A bandeira do senhor padre, como é?
As bandeiras estão um pouco fora de moda mas ainda hoje são símbolos que temos facilidade em entender. O padre Paulo confiou-se às minhas artes e à amizade que nos une, pediu-me que desenhasse a pagela da sua missa nova - e, para minha surpresa, apareceu um bandeira.
A primeira intuição que tive foi que a peça deveria ter a aparência de tecido. Um tecido feito de muito tecidos. Uma espécie de manta de retalhos. Não porque o Paulo seja retalhado mas porque tem um dom particular para unir partes desavindas da realidade. E representei quatro partes - como tantas vezes fazemos para entender melhor a realidade – sugerindo a divisão do globo terrestre ou os quatro elementos da natureza.

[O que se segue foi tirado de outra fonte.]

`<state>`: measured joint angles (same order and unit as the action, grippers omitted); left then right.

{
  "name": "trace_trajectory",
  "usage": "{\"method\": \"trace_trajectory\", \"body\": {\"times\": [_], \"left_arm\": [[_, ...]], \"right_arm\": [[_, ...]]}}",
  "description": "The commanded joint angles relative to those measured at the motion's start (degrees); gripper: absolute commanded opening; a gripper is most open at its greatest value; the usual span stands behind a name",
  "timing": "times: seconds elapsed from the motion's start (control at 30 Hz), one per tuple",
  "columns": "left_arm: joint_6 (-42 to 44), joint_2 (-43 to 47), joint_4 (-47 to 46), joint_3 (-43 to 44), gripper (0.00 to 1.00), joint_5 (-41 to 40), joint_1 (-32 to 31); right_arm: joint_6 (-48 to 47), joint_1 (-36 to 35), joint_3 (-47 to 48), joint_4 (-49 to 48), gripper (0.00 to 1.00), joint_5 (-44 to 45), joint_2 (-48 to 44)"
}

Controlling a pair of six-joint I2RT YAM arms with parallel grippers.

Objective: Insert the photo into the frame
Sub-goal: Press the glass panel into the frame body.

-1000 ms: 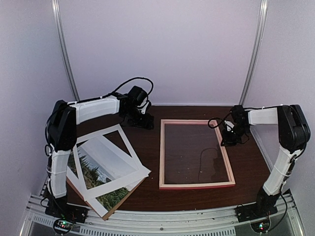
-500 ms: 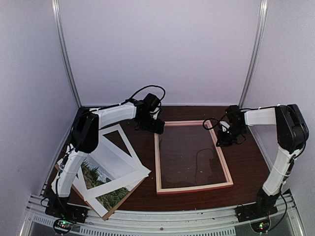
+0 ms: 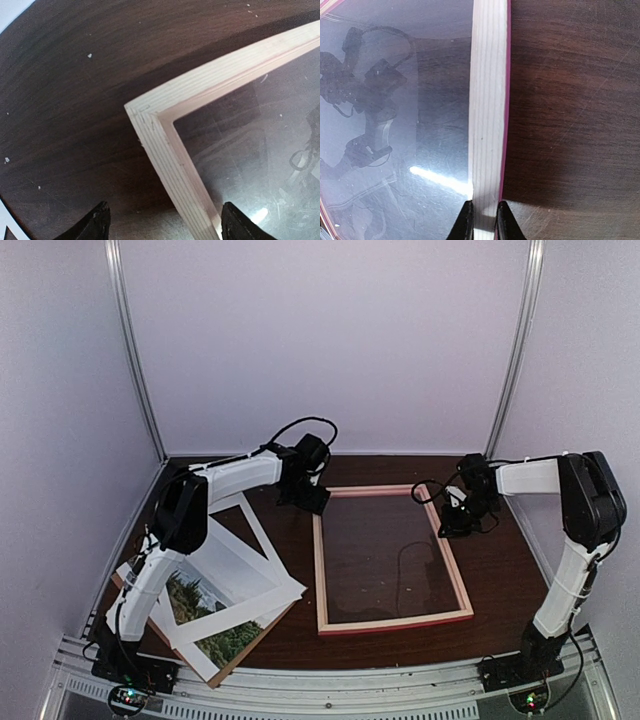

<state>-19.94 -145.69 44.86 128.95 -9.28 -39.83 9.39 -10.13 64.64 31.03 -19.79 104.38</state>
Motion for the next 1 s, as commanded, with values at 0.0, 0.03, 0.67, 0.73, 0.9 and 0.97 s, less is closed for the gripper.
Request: {"method": "trace_trajectory", "body": {"times": [0.0, 0.03, 0.67, 0.73, 0.9, 0.97], "left_arm": [[1.81, -2.66, 2.16, 3.00, 0.76, -4.04, -0.16], [1.90, -2.96, 2.28, 3.40, 0.76, -4.32, -0.16], [4.39, -8.59, 5.06, 10.19, 0.71, -10.02, 0.19], [4.67, -9.26, 5.17, 10.91, 0.72, -10.67, 0.40], [3.58, -10.94, 6.75, 14.05, 0.72, -8.80, 1.69], [2.99, -11.11, 6.83, 14.39, 0.72, -8.13, 2.22]], "right_arm": [[0.89, -0.85, 0.31, -1.41, 0.11, -2.16, 2.28], [0.89, -0.86, 0.31, -1.34, 0.11, -2.11, 2.20], [1.03, -0.80, -0.51, -1.19, 0.11, -1.52, 1.30], [1.06, -0.88, -0.84, -1.29, 0.11, -1.36, 0.98], [1.25, -0.79, -1.87, -1.64, 0.11, -1.02, 0.07], [1.53, -0.84, -2.17, -1.82, 0.11, -1.03, -0.19]]}}
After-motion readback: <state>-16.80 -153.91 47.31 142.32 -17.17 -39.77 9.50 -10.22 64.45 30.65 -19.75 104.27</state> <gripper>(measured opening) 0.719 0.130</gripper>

A partir dessa divisão, quis caracterizar cada uma das partes com elementos que caracterizassem o P. Paulo. Primeiro, à esquerda em baixo, os ‘jeans’ a representar o quotidiano, com a simplicidade e a rotina, as lutas e as conquistas próprias do dia-a-dia; à esquerda, em cima, um tecido mais ‘barroco’, a representar os momentos mais solenes, mais formais, e a dimensão mais festiva da vida. À direita em baixo, uma variedade tecidos [cfr. legenda em baixo], a representar diferentes continentes, povos, regiões que são abraçados pela missão de cada jesuíta - e, ao mesmo tempo, alargando o significado podem também representar as diferentes personalidades que o P. Paulo, como sacerdote, terá de conhecer, aceitar e ajudar no seu trabalho diário. Depois, à direita em cima, o globo terrestre a representar a humanidade na sua unidade, porque afinal somos todos um pontinho neste imenso universo; e, de longe, todas as diferenças se esbatem e todos os preconceitos se tornam mesquinhos – esta parte representa também o lado contemplativo, o olhar inclusivo que reconheço no P. Paulo.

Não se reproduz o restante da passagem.